一個哲學家成為律師的故事

跟 S 已四五年沒見過面了,這次 Berkeley 的 c onference ,想不到他竟也出席。 S 是我快完成論文時才入 Berkeley 讀哲學博士學位的,跟我只重疊了兩年,但由於大家做過同一科的助教,說話又投契,算是有點交情。這次見到 S ,我感到有點意外,是因為早聽說他已讀法律去也;我以為他決定放棄哲學,選擇當律師,這次見面聽他親自道來,才知道他當上律師之路,竟有不足為外人道的辛酸。

對, S 已是律師,在 Stanford Law School 讀了兩年便完成(一般要讀三年),今年初在全美數一數二著名的律師行找到工作,入息豐厚,相信這是很多人夢寐以求的事業起點。然而, S 告訴我,雖然他當的那種律師( corporate lawyer )總算能給他工作上的滿足感,但他始終還是更加喜歡哲學,最理想的工作還是當哲學教授。

原來他不但沒有中途放棄哲學,還完成了博士論文,只是找了兩年工作,卻連個臨時教席也找不到。那兩年他只得一個面試,他說不是因為他心頭高,只申請研究型的大學 --- 他早知找教席的競爭是如何的大,所以幾乎所有自己符合條件的都申請了,到頭來還只是得一個面試。雖然那面試是名校 University of Chicago 的,但沒有教席,就算有十間名校的面試也不過是一場空。

S 找不到教席,肯定不是因為他的 file 不夠亮麗,否則 Chicago 也不會對他有興趣;我聽過不少人稱讚他是個很不錯的哲學家,看他說想入 Stanford Law School 便立刻考進,讀完隨即在著名律師行找到工作,便知他的能耐有多高。我相信是各種不在他控制範圍的因素配合不好,他才會兩年只得一個面試,時不與他,只能徒呼奈何!
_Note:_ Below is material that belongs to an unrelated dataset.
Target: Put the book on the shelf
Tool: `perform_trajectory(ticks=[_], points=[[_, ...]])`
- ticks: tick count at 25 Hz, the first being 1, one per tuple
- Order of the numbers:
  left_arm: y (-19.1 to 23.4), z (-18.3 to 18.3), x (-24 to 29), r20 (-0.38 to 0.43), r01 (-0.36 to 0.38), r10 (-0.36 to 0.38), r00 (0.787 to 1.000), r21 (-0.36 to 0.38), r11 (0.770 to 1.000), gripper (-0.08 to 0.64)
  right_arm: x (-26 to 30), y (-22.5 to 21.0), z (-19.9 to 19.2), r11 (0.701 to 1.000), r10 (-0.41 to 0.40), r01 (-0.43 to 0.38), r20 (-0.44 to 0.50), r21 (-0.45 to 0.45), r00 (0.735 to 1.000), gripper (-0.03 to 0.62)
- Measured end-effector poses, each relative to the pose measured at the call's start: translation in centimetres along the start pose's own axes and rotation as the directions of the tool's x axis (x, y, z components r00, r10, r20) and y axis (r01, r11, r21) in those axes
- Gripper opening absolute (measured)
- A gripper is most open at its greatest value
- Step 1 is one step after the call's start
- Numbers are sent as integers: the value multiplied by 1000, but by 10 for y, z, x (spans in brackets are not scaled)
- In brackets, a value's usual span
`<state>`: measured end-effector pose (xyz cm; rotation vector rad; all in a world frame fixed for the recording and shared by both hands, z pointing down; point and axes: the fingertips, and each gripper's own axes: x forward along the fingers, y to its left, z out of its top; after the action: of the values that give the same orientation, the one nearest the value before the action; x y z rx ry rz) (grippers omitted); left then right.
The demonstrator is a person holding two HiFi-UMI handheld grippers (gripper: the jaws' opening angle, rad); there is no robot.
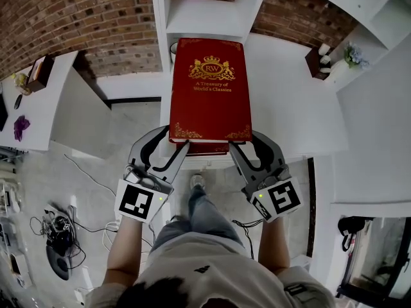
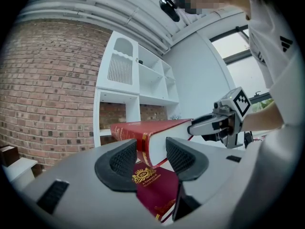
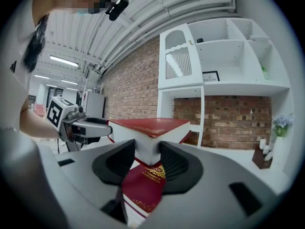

他轉讀法律,是因為不想再拖下去了:萬一第三年也是一場空怎辦?他臉色凝重地對我說:「假如現在有一間社區學院聘用我教哲學,我會毫不猶疑接受,立刻放棄律師的工作!」他雖然已三十多歲,卻有一張孩子臉,說這幾句話時 , 眼神裏閃著一絲追尋理想者的光彩,令我 不禁 為之動容。

S 告訴我他剛申請了一些 law school 的教席,還收到兩個面試通知,希望退而求其次,當不上哲學教授,當個法律教授也好,說不定可以教點 philosophy of law ;找不到 law school 的教席也可以仍然當律師,所以沒有當年的壓力。

我衷心祝他好運。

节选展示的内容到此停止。